Он мог бы и не говорить. Прасковья Антоновна уже поняла это по первому взгляду – такое близкое сходство было между Марией и появившейся женщиной.
Вместе с нею на поляну к будке вышло все ее семейство: другая дочь, моложе Марии, тоже в переднике, в сабо, – она еще больше, чем Мария, была похожа на мать, мальчик и девочка – лет десяти-одиннадцати, двое мужчин – молодой, рослый, муж сестры Марии и отец этих детей, и невысокий, лет шестидесяти с лишком, но еще очень крепкий, весь какой-то квадратный, с короткими сильными руками, в полукомбинезоне с широкими лямками на груди.
Роже называл всех по именам, но запомнить непривычные имена Прасковья Антоновна не могла, они тут же терялись из памяти. О пожилом мужчине Роже сказал, что он отчим Марии и ее сестры. Родной их отец прожил после войны недолго, Мария почти не помнит его, младшая сестра – не помнит вовсе, их воспитывал отчим, месье Рене Клермон. Он сам пережил несчастье. Во время войны его семья хотела перебраться из Марселя в провинцию, к родственникам; поезд попал под бомбежку, не осталось никого в живых…
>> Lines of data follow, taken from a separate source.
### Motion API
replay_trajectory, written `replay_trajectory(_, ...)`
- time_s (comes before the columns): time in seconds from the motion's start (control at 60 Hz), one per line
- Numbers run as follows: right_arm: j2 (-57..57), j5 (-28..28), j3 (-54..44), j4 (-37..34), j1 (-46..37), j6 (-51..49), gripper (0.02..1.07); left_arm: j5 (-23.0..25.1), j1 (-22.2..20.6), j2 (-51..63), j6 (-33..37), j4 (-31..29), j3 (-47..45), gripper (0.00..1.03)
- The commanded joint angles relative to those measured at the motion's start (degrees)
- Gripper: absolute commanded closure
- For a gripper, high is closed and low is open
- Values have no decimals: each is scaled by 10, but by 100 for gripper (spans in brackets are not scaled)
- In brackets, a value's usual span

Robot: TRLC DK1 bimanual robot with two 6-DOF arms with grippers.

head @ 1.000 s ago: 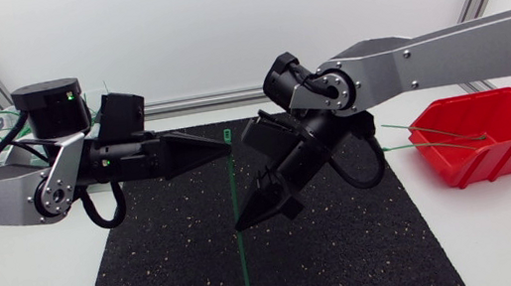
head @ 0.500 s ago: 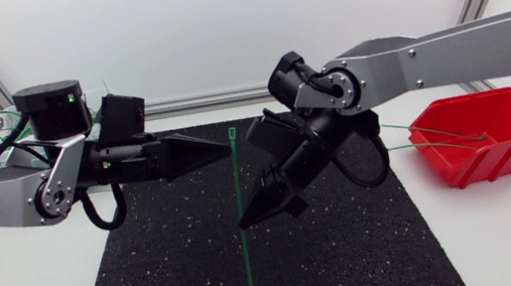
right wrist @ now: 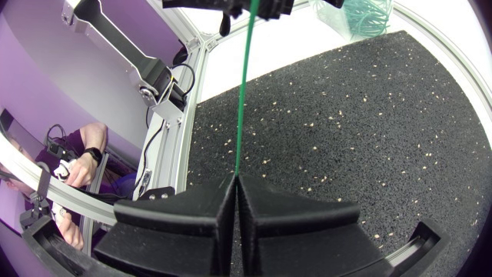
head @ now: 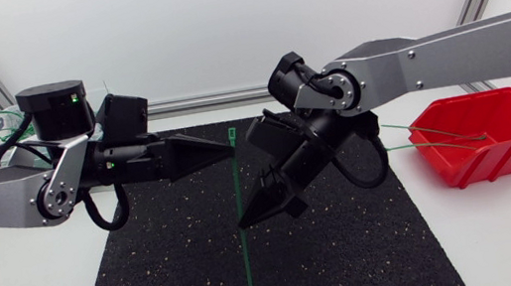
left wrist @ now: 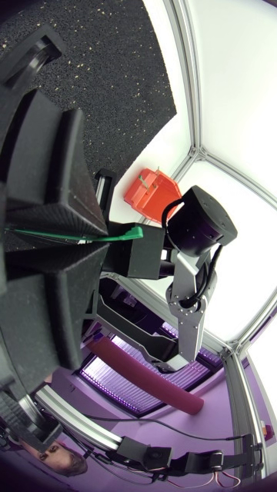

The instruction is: Take a green cable tie from the red box, thread the tail through the head to close it, then place it in the transparent bin on the left.

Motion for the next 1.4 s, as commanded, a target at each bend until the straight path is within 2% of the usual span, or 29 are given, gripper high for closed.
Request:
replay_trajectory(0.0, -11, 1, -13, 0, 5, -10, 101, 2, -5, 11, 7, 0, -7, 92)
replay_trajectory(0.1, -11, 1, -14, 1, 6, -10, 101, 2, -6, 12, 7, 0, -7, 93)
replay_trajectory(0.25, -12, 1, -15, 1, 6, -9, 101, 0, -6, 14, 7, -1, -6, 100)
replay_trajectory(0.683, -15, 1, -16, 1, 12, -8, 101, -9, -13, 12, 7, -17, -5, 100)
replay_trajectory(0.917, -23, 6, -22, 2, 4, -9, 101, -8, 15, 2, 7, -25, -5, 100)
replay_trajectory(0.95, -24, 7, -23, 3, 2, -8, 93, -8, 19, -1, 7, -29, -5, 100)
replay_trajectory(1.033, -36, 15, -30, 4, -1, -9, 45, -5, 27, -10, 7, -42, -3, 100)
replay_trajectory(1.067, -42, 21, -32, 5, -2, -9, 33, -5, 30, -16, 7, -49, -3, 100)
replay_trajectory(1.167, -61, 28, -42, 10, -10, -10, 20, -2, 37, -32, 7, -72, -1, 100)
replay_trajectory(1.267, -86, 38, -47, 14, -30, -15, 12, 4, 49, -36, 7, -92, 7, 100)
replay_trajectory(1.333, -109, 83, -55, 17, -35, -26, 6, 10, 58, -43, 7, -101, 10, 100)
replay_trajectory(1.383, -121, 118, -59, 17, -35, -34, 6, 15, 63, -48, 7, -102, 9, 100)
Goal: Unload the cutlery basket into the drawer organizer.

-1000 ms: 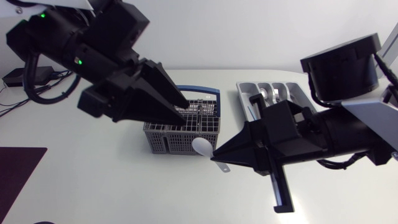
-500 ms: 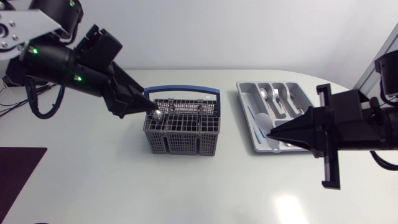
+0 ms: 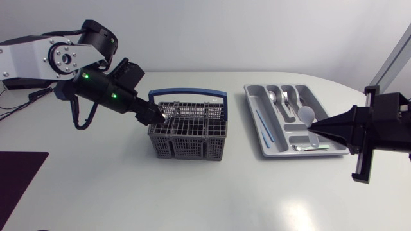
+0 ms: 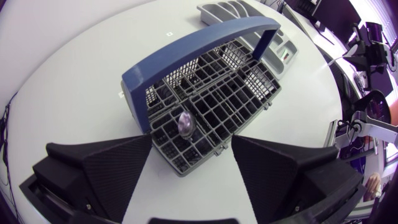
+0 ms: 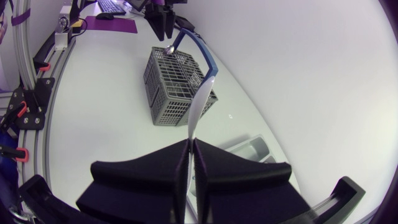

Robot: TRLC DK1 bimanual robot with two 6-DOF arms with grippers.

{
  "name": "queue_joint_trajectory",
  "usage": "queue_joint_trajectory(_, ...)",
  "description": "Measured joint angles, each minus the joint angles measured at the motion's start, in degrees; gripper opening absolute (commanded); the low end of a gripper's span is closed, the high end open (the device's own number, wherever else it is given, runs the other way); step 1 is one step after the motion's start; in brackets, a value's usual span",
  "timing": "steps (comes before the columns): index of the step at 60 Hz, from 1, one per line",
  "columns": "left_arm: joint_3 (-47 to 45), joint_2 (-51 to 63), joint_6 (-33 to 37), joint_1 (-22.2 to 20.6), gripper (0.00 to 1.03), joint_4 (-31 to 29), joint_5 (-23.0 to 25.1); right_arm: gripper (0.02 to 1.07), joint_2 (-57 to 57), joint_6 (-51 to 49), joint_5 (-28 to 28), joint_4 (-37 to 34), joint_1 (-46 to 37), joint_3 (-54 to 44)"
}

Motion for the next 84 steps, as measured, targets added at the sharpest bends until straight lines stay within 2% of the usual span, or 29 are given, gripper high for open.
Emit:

Прасковью Антоновну на поляне окружало уже плотное кольцо. Людей прибавлялось – сильный голос Роже разнесся далеко, его услышали на всех соседних плантациях, из зарослей виноградных лоз, с разных сторон, выходили все новые и новые мужчины и женщины.
Матери Марии было еще не так много лет, как можно было бы думать. В пору войны она была еще очень молодой женщиной, лет девятнадцати-двадцати. Возможно, она выглядела бы совсем моложавой, будь ее жизнь спокойней, без тех событий, что были пережиты. Но забыть их было нельзя, они оставили свой след: в ее сухом, удлиненном, оливково-смуглом лице с такими мелкими морщинками, что их можно было обнаружить только вблизи, какой-то неуловимой тенью была разлита тихая, запрятанная глубоко внутрь, печаль.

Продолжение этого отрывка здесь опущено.